[Source data]:
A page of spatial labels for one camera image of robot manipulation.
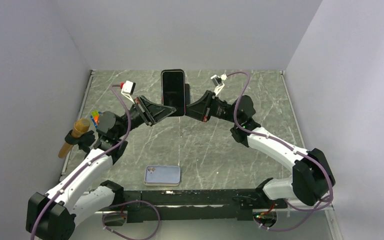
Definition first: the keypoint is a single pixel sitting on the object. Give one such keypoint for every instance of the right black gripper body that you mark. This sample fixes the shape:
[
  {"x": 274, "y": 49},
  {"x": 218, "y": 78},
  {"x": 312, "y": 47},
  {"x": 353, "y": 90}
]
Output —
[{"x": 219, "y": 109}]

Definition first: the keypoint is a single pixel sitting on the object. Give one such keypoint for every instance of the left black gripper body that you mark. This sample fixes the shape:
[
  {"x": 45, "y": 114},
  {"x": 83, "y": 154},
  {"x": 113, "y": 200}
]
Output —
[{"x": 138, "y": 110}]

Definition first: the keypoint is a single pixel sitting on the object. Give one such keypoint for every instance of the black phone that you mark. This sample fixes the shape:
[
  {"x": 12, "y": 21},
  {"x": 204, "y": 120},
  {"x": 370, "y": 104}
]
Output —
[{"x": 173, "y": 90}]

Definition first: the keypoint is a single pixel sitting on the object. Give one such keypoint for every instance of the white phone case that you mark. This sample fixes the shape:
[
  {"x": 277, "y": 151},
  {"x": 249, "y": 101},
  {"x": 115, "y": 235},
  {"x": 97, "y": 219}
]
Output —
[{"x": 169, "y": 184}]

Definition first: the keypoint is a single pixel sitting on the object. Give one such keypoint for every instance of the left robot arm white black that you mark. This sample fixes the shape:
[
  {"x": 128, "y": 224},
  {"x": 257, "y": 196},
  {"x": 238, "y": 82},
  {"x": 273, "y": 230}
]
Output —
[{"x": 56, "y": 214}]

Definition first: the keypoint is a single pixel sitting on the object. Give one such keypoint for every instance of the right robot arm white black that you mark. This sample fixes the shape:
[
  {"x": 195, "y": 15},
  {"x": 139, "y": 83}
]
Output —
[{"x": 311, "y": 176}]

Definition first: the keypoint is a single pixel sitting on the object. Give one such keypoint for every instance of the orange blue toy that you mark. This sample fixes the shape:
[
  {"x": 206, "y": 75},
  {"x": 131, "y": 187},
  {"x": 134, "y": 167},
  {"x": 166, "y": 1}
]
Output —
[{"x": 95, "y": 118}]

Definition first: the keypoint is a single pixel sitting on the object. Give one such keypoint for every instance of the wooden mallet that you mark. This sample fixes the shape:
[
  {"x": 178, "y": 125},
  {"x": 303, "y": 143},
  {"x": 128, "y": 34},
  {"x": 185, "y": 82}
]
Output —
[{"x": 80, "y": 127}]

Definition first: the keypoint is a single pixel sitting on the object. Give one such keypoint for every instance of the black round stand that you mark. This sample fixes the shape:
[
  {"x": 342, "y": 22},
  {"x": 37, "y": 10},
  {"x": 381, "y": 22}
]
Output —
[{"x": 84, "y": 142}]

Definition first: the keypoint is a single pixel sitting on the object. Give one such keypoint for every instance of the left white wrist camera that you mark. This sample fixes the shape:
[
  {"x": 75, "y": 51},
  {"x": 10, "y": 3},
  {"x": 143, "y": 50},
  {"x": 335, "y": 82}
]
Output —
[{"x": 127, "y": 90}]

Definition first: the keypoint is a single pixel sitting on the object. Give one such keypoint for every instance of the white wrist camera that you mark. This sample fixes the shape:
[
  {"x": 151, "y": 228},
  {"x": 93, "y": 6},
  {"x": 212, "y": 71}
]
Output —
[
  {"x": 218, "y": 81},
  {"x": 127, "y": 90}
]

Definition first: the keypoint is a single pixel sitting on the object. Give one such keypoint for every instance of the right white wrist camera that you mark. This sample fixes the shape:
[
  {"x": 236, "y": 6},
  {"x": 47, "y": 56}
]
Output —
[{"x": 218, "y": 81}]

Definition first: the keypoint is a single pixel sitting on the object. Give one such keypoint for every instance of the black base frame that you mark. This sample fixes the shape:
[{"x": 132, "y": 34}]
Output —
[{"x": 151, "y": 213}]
--
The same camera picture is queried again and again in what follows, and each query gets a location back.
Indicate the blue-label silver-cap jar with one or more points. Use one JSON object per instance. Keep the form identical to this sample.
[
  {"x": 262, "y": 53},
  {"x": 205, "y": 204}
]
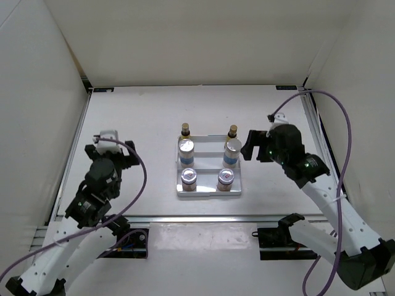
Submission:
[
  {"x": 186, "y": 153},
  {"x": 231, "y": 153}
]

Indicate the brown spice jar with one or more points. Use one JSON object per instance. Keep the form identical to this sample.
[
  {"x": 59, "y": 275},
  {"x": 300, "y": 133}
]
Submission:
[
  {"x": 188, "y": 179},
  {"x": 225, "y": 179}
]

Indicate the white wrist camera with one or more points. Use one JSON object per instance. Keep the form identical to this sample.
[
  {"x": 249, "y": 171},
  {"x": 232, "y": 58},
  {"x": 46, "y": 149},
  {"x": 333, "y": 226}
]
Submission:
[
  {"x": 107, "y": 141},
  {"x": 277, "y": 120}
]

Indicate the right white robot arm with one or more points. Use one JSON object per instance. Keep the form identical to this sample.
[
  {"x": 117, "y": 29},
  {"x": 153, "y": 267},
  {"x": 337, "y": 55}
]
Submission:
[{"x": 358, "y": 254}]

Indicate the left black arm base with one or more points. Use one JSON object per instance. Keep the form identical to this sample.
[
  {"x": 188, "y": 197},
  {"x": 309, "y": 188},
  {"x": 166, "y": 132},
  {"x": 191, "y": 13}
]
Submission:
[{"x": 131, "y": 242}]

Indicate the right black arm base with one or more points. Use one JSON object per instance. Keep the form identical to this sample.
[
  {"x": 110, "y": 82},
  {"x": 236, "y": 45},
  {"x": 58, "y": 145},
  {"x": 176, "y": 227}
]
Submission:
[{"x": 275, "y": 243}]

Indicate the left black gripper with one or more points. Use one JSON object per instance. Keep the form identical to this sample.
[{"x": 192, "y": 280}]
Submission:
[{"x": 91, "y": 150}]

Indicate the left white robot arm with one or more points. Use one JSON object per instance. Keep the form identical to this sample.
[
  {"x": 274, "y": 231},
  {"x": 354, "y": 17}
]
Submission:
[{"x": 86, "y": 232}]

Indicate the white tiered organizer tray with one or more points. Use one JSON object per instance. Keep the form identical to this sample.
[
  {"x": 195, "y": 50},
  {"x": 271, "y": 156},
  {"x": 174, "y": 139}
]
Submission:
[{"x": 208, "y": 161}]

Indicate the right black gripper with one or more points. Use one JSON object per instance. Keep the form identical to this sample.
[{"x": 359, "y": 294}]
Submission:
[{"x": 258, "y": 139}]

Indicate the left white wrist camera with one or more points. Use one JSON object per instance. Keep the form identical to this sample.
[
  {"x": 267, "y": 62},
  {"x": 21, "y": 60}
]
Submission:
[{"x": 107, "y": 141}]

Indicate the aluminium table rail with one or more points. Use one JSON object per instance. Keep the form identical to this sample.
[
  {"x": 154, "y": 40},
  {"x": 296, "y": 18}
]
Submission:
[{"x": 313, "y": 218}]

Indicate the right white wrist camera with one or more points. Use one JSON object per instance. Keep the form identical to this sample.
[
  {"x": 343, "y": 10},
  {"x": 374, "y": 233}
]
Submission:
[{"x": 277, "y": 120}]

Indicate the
---
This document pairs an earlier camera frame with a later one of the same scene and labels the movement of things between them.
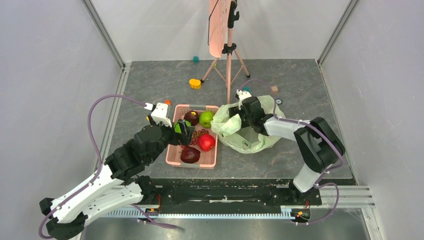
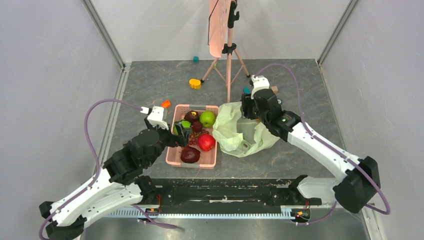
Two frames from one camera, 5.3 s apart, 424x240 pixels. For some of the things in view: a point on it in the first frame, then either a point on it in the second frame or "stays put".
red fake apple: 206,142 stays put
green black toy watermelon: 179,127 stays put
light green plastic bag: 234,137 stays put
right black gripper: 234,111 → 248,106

[Task item]:
Find all lines in the records that hold the word "stays". Copy them.

[Exercise response]:
Two frames from one camera, 5.3 s apart, 424x240 pixels. For some of the things in view: a point on it in the first frame, then either a point on it in the second frame or "stays put".
red fake apple: 206,142 stays put
green black toy watermelon: 179,127 stays put
light green plastic bag: 234,137 stays put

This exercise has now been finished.